EE: Well, definitely not simple and definitely very efficient. I want Axel to just close it all in with referring to quality of life patient reported outcomes. We had a nice analysis bringing together SPARTAN and TITAN – what are your thoughts on the association with PSA outcomes for these men? Do you think there’s value there? How would you consider it in the clinic?

AM: Eleni, thanks for switching over to the urologist again when it comes to quality of life. Sure, we like hormone-hormone combinations and that’s what was looked at by Eric Small and Neeraj Agarwal with regards to the SPARTAN and TITAN studies looking at the depth of prostate specific antigen in those trials. The main result, or the conclusion, is that deep and rapid PSA response with apalutamide was really associated with a prolonged time to deterioration of health-related quality of life.

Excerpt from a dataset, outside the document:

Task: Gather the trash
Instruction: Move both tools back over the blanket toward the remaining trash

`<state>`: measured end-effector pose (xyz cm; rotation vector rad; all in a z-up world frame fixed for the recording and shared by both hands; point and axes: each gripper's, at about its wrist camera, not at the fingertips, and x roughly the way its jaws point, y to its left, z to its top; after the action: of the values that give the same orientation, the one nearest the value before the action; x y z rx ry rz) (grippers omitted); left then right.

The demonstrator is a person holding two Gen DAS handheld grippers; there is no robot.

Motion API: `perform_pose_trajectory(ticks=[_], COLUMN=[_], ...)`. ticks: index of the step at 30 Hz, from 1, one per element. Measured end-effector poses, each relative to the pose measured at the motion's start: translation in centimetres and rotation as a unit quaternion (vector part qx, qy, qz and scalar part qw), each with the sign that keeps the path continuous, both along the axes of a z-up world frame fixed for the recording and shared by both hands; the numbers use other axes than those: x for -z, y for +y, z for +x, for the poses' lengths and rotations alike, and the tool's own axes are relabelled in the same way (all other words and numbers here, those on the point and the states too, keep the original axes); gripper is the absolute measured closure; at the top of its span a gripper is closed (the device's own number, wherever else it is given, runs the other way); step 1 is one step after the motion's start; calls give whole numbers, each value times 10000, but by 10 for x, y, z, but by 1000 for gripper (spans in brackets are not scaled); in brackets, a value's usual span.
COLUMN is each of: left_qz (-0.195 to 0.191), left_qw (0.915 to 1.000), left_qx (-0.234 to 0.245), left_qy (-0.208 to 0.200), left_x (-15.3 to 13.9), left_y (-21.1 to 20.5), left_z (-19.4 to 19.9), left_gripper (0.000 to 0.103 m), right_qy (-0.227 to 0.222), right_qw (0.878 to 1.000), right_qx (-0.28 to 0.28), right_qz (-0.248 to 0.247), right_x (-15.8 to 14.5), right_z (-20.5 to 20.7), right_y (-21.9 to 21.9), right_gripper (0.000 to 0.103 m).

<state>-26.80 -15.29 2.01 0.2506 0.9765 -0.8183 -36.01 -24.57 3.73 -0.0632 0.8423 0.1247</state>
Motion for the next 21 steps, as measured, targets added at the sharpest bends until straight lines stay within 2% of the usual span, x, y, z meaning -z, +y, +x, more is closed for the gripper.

Those questionnaires like FACT-P, physical wellbeing, BPI-sf, worse pain intensity and so on, fatigue. So this treatment intensification in M0 CRPC and also in mHSPC when you see, and this is good for us as treating urologists, the PSA is deep, this is a good sign with regards to health-related quality of life and also, as we know, with regards to prognosis. So we are satisfied as treating physicians and the patient always likes a very, very, deep, understandable, very deep PSA.

EE: Thank you for that and in those trials the patients did not know the PSAs. I don’t know if they snuck out and went and had them. But on top of those results think about knowing your PSA is undetectable. Great. Thank you all for joining and thank you for watching us and we’ll soon come back with more controversy and data.